What 10 year old doesn’t have an full bag of smoke-bombs in his pocket as the 4th nears? By the time I was 10.. I was already a pro with a punk stick. ..so guess what happened.
I lit the entire bag of smoke-bombs at once and tossed the package under the truck. Soon we would look just like the Deathmobile emerging from a horrendous cloud of smoke. To my immediate dismay, things didn’t go exactly like the movie.
Floats are often made of flowers stuffed into a wire cloth, or something like that. This float was made, by special needs children, from a long hay trailer wrapped in chicken wire just like the professional ones. It looked perfect. However, instead of white carnations, those kids used tissue paper. They carefully tucked thousands upon thousands of tissues into the wire frame, all the way around until it looked exactly like the real thing. This float was ‘the real thing’. It looked perfect.
When I was 10, I learned tissues burn quickly.

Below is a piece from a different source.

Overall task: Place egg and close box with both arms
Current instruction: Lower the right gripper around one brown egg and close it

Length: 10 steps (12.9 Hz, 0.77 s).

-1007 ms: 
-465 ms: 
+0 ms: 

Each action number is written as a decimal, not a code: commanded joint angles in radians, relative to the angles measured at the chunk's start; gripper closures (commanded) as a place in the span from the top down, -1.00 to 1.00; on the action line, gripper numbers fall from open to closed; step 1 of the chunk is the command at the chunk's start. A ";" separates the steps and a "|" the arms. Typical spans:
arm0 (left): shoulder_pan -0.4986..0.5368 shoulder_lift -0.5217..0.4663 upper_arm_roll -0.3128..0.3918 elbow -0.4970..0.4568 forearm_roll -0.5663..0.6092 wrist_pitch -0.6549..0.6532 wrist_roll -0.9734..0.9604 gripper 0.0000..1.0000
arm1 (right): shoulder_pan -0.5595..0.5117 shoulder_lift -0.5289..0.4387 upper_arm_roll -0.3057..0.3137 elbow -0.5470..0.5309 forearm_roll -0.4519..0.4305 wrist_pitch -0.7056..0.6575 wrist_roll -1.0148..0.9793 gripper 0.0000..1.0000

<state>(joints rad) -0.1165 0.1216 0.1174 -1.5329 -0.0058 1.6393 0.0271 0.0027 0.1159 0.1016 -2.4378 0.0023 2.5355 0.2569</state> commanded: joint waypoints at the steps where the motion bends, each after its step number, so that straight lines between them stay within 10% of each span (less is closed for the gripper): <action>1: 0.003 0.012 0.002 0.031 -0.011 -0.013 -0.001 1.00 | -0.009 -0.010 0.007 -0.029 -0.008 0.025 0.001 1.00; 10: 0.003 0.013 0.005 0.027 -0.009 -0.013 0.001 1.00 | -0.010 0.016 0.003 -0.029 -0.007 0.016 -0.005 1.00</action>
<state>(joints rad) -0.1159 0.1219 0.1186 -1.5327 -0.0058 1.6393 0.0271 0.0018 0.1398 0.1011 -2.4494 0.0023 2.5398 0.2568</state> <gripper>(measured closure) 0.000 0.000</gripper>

Within 30 seconds I knew I was in big trouble. The float immediately caught fire. There wasn’t even the smoke cloud… no moment of coolness… just fire. I ran to the school but the first three fire extinguishers were dead. Someone disconnected the truck from enflamed trailer and moved it while I searched desperately for a working fire extinguisher. I wanted very badly to run far away. I only remember one person helping. I think the others were scrambling off the burning structure. The float was completely ablaze. Great-great-great grandfather’s suit was burning fast, along with the borrowed drum set and string instruments… even the planks on the trailer were ablaze, then the tires… It was a 40-foot long and 40-foot tall serious fire within minutes. A crowd gathered.. I realized I was going to be in so damn much trouble for this one.
One good thing about starting a fire during a 4th of July parade. All the firetrucks are right there. An old Jeep came to my rescue. By the time they hooked up a hose from the little Jeep to a big tanker, I went to hide in a drainage ditch behind the school. I remember who came and got me and how he consoled me supportively: “you’re going to have to face the consequences on this one.” I remember crying.. and then I remember darkness.

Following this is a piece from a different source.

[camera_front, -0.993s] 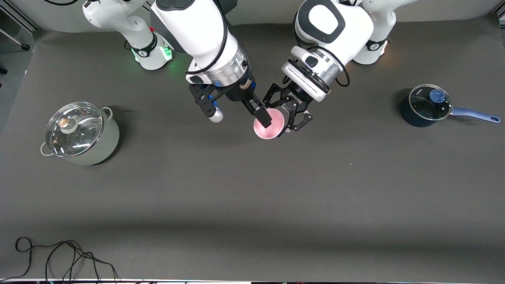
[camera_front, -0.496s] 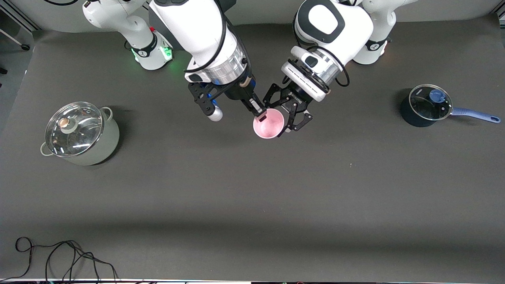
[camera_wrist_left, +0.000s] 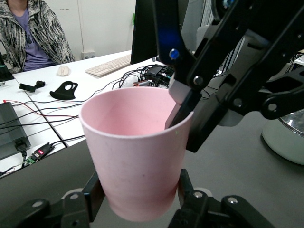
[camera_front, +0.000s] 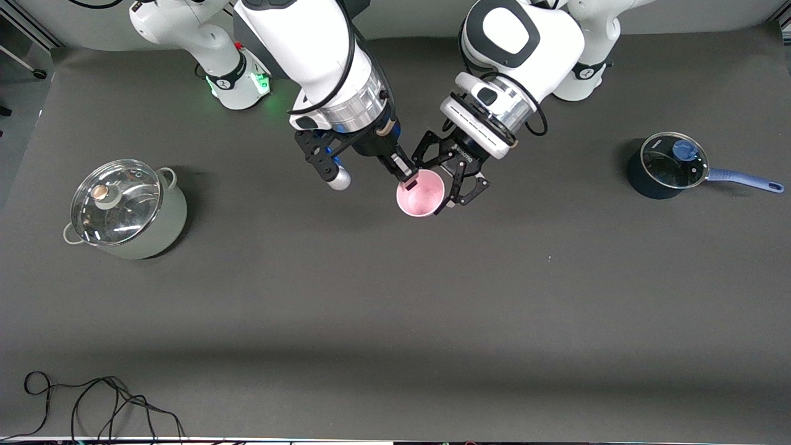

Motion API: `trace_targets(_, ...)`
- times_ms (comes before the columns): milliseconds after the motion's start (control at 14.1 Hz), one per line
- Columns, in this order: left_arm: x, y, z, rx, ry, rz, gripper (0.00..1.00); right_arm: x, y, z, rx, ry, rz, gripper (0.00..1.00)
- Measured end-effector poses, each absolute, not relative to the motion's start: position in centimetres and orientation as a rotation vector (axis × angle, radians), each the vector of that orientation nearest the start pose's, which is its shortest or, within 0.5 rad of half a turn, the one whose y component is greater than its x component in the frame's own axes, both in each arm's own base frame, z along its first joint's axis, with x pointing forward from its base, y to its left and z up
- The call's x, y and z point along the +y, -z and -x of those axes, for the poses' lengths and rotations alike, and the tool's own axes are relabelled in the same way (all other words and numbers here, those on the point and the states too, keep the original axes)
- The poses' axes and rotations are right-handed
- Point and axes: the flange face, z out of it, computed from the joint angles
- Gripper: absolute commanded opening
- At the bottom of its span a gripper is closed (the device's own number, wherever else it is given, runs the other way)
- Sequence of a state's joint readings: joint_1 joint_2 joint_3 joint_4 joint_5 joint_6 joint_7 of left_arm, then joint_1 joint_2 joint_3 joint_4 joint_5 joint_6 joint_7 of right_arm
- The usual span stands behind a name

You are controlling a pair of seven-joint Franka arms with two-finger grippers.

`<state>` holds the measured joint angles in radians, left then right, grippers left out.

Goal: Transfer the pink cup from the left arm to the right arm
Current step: 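Reach the right gripper to the cup rim and close on it, then open the left gripper while the right gripper pulls the cup away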

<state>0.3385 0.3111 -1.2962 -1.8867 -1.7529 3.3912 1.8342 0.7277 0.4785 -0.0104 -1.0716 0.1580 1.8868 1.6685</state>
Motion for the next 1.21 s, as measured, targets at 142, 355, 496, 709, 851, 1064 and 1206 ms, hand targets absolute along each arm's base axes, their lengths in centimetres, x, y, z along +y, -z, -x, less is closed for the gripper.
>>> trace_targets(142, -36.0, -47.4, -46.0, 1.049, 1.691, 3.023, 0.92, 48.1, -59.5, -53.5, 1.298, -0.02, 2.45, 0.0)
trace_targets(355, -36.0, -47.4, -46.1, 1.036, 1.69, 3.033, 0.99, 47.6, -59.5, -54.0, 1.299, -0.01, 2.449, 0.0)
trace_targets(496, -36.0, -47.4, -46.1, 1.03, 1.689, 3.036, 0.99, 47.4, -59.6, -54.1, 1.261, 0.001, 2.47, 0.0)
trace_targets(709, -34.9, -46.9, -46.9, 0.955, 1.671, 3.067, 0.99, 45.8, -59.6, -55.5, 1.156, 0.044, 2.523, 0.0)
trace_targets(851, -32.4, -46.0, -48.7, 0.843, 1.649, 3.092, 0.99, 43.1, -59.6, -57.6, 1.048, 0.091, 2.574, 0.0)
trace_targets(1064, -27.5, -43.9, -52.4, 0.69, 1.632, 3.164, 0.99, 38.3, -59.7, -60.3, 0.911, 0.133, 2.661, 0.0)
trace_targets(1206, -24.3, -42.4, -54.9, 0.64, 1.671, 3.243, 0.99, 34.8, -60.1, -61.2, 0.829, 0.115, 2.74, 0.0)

I crawled into the way back of my mom’s wagon and hid under a blanket for hours while we drove the 200 miles home, that 4th of July night. It would be the only year of my life that I did not see fireworks. I hid for good reason.
What a shameful kid. Oh the trouble.. you burned up the impossibly hard work of special needs kids ..you burned up irreplaceable antiques.. you burned up great-great benjamin franklins clothes. I vaguely remember my mother stopping at some RR crossing. She was mad. She said, “Listen closely and you’ll hear fireworks going off. That’s as close as you’re going to get.”
Well, there you go. I thought I would recreate an awesome scene from a movie when I was 10 years old. It was a bad decision. Nothing stopped me from enjoying fireworks through my teens but I stuck with melting plastic army men in my own backyard from then on.
Today, I am thankful no one was injured as a result of my stupidity.
I’ve considered this event over and over because it’s impact on me was profound and I’ve wondered so many things… but no one ever spoke of it again and I’m way to embarrassed to bring it up – still.
A year later I spoiled a year’s supply of hay and broke my cousin’s leg.